Ternyata dia melanjutkan dengan sebuah tawaran untuk bergabung dengan sebuah instansi media raksasa yang tidak berani kubayangkan akan kumasuki lamaran. Tidak pernah sekalipun terpikir untuk mencari nama media tersebut di laman job vacancy. Setengah tidak percaya kuiyakan tawaran itu sambil merenung apa mungkin aku bisa memberikan kinerja sesuai standar mereka. Telepon ditutup.

Sekitar pukul 1.00 pm seorang wanita yang mengaku berasal dari instansi media raksasa itu menelponku. Dia menyuruhku mengirim curriculum vitae. Dengan penuh semangat kukirim cv itu. Hanya ada respon berupa sms “Terimakasih,” usai aku memberi kabar kalau cv telah kukirim. Detik-detik mendebarkan dimulai. Seperti tidak sanggup “berpisah” terlalu lama dengan kedua telepon genggamku selama seharian itu.

Tetapi hingga hari Sabtu berakhir dan digantikan dengan hari Minggu yang juga berlalu dengan cepat tidak ada telpon tindak lanjut dari instansi itu. Aku pun menghibur diri bahwa mungkin belum rejekiku. Kalau memang sudah rejeki tentunya tidak akan lari kemana. Tak kan lari gunung dikejar semacam itu mungkin istilahnya.

Dan, Senin. Di tengah perjalanan dari Klaten menuju Solo aku ditelpon oleh wanita yang sama yang langsung menyuruhku liputan untuk instansi media raksasa itu. Pada hari itu juga. Kaget dan tidak percaya sekaligus bingung. Aku akhirnya bergabung dengan media itu lalu apa yang harus kuliput? Aku tidak tahu apa-apa tentang Solo. Semuanya masih baru. Aku belum genap sepekan di sini. Dan desk-ku di media online tempatku (masih) bekerja saat itu adalah seni dan budaya.

Tanpa banyak berpikir aku langsung menuju Balai Kota. Dan syukurlah, hari pertama berlalu dengan lancar. Semuanya begitu mudah. Berita pertama yang kukirim pun langsung tayang. Baik online maupun cetak.

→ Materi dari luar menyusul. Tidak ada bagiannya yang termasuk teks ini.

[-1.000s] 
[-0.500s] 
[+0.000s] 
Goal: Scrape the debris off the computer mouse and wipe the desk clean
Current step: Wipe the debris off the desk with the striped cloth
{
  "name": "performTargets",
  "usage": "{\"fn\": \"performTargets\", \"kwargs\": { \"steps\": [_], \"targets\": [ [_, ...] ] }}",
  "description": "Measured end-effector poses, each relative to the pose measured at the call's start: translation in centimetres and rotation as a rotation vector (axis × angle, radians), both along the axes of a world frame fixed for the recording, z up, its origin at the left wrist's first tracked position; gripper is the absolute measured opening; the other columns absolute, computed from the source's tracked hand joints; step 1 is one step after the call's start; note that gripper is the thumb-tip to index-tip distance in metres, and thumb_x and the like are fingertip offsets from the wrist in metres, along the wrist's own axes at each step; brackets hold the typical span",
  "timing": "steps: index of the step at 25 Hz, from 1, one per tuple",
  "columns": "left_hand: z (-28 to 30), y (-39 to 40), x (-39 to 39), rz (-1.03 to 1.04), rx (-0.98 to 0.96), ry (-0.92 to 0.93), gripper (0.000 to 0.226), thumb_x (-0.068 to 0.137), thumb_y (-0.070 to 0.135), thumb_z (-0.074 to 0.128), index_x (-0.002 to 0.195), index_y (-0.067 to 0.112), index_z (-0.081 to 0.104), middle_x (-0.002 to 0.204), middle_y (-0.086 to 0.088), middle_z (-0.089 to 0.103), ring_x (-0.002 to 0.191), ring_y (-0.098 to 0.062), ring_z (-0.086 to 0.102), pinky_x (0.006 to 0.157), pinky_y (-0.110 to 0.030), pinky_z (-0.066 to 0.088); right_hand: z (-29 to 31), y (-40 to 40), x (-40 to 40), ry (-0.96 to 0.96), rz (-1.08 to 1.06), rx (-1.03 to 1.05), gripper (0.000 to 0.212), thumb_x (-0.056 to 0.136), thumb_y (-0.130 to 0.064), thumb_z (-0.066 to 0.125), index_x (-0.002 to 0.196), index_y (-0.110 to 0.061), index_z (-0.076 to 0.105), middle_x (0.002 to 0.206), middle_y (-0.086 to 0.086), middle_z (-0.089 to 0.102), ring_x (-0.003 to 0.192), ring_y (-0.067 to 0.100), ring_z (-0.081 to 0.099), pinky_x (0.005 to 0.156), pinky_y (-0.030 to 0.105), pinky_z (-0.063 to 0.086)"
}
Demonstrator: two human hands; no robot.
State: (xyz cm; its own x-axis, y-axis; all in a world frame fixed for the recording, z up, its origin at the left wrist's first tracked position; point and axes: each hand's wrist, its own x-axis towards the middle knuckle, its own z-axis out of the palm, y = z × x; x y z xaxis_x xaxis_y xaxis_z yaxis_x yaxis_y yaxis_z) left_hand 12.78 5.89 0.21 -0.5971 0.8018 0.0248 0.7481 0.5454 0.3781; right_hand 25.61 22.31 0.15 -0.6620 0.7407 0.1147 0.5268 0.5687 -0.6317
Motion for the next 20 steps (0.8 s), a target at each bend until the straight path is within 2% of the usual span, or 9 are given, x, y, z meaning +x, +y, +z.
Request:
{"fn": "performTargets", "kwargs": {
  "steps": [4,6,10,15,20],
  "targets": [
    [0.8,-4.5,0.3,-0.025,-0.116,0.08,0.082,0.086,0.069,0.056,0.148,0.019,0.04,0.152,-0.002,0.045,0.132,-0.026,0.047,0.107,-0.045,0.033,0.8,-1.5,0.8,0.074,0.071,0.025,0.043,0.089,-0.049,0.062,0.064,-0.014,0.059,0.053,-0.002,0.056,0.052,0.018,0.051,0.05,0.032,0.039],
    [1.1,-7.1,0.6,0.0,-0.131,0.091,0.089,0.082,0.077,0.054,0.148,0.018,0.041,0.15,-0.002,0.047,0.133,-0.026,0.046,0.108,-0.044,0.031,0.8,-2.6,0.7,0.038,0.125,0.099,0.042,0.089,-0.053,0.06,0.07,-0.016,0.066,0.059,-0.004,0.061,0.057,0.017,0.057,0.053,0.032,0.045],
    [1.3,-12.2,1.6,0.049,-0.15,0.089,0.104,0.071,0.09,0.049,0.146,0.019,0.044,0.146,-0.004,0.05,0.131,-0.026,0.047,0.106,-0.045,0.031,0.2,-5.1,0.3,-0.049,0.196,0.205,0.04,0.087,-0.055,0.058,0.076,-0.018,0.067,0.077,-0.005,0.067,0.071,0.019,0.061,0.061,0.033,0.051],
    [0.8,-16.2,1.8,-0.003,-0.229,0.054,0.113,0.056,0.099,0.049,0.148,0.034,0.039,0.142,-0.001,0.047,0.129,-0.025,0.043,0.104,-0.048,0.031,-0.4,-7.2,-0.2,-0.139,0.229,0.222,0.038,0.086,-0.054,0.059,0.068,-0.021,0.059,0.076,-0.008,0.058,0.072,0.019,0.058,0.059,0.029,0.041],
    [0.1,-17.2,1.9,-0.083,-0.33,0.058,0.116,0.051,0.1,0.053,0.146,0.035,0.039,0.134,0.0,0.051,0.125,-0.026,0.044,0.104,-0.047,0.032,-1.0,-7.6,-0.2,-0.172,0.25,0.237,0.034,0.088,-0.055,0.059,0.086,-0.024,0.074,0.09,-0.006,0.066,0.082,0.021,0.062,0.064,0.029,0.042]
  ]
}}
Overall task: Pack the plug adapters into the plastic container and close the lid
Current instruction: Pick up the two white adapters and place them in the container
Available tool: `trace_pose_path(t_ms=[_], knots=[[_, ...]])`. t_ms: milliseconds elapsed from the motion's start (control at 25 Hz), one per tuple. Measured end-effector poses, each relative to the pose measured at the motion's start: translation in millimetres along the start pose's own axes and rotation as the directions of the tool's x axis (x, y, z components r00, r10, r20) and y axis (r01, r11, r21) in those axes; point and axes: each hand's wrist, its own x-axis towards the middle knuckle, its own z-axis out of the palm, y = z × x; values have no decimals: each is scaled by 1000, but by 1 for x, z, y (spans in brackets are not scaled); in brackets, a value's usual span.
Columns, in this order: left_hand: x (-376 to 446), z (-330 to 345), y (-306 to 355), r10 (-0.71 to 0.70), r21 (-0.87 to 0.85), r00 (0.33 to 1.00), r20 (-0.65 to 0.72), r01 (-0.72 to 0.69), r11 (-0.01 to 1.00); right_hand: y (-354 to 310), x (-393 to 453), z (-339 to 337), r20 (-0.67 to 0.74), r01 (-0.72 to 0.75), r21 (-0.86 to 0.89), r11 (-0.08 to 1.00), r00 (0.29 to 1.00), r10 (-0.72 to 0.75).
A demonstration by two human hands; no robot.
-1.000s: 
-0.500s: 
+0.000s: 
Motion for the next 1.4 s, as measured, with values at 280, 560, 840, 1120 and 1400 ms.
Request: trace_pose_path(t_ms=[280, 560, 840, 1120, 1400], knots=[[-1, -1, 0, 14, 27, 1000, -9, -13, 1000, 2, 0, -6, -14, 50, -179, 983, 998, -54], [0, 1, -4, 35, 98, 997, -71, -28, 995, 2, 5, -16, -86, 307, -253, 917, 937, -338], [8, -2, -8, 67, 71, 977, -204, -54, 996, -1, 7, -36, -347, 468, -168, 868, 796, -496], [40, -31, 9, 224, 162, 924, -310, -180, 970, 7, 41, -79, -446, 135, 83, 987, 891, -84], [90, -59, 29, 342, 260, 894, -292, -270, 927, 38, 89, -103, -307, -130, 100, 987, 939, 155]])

Skenario Gusti Allah memang yang terbaik.  

Sekarang, ketika aku telah genap sebulan (lebih) bekerja untuk media raksasa berbahasa Inggris ini, ada tantangan baru yang menungguku. Lingkungan baru. Sekali lagi, lingkungan baru. Aku masih belum bisa beradaptasi dengan cara berkomunikasi di antara teman-teman baruku di Solo ini. Sindiran yang menyakitkan hati mereka gunakan sebagai “bahasa pertemanan” sehari-hari.

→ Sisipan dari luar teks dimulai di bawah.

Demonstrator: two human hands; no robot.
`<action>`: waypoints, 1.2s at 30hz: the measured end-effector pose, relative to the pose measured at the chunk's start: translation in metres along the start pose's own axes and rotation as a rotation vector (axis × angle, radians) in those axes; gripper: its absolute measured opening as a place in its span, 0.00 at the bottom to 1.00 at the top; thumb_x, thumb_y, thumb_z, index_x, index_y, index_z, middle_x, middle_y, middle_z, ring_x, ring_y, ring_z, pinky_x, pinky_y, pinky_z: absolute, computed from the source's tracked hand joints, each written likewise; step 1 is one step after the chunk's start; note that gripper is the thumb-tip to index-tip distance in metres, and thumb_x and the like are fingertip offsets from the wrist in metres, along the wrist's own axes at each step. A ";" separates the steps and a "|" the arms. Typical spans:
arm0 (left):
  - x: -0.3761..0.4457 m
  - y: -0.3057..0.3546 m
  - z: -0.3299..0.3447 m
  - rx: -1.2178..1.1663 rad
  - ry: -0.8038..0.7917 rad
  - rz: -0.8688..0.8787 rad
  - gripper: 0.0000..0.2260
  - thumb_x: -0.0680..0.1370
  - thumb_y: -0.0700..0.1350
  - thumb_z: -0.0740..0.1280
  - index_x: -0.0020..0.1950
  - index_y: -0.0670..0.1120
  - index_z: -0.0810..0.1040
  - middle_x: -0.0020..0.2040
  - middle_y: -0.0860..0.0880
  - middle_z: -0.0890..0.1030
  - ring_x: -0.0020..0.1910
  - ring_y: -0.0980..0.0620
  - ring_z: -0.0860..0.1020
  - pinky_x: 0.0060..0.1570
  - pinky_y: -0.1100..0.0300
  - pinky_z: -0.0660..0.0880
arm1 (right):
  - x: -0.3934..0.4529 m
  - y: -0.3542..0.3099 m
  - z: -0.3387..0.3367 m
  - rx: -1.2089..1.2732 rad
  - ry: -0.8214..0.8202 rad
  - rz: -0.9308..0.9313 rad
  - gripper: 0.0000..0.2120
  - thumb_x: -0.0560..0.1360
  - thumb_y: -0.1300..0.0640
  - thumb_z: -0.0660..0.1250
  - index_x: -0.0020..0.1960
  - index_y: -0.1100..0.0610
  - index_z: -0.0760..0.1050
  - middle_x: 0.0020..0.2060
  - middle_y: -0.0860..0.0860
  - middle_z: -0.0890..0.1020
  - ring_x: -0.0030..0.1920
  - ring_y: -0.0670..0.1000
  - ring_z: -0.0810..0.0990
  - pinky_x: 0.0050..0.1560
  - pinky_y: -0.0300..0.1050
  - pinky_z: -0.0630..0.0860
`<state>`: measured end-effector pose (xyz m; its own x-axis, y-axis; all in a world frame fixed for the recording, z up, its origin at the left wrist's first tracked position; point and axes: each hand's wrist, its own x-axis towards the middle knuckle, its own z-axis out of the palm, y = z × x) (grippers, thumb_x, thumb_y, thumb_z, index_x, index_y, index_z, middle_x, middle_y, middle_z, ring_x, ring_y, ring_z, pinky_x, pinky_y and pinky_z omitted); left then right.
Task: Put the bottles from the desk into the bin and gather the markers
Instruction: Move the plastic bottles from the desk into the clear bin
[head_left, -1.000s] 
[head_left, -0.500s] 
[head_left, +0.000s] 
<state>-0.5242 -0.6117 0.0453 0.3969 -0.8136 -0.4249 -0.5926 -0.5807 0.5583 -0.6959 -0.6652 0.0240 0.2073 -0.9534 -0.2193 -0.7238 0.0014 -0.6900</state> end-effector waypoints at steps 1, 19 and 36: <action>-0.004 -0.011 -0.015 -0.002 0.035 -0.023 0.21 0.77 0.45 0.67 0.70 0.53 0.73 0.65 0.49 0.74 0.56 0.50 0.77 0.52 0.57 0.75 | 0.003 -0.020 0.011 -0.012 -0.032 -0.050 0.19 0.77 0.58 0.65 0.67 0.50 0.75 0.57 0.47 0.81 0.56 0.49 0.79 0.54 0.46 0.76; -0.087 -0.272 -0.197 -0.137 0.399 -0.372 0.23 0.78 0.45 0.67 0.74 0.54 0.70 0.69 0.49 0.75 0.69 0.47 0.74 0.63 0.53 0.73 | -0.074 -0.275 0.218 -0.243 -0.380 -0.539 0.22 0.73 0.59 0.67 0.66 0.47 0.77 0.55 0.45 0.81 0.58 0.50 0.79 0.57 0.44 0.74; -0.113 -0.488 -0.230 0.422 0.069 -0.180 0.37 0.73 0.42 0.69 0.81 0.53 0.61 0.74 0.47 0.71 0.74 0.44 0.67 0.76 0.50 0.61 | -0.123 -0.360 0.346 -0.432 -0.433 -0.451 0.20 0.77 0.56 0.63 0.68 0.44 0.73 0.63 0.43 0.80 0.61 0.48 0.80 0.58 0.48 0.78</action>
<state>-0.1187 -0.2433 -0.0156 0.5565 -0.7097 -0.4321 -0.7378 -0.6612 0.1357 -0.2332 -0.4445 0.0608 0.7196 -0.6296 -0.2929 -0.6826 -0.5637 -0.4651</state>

Entah aku menjadi bahan sindiran mereka atau tidak, aku tidak mau ambil pusing. Tetapi aku juga tidak akan memaksa diri untuk menjadi seperti mereka hanya untuk bisa diterima oleh mereka. Aku akan tetap menjadi tiku yang memiliki selera humor sendiri dan bukan selera humor yang sarkastis.

Biarlah aku dianggap sombong. Aku memang tidak pernah menanggapi sindirian-sindiran mereka yang aku tidak tahu pasti siapa sebenarnya yang sedang disindir, bisa saja aku. Aku hanya diam ketika mereka memulai “budaya” itu. Tetapi yang harus mereka sadari, meski aku tidak mau tahu dan tidak mau bergabung saat budaya sindir-menyindir itu berlangsung, aku tidak pernah antipasti terhadap mereka dan aku tidak pernah memiliki rasa benci.

Dan mereka juga harus ingat, bahwa aku juga tidak pernah balik menyindir dan menyakiti hati mereka meski terkadang aku merasa yakin kalau akulah obyek sindiran mereka. Semoga Tuhan senantiasa mengampuniku dan memberikan pengampunan kepada mereka karena sepertinya sulit untuk menyadarkan mereka sekalipun itu sebatas harapan. Amin.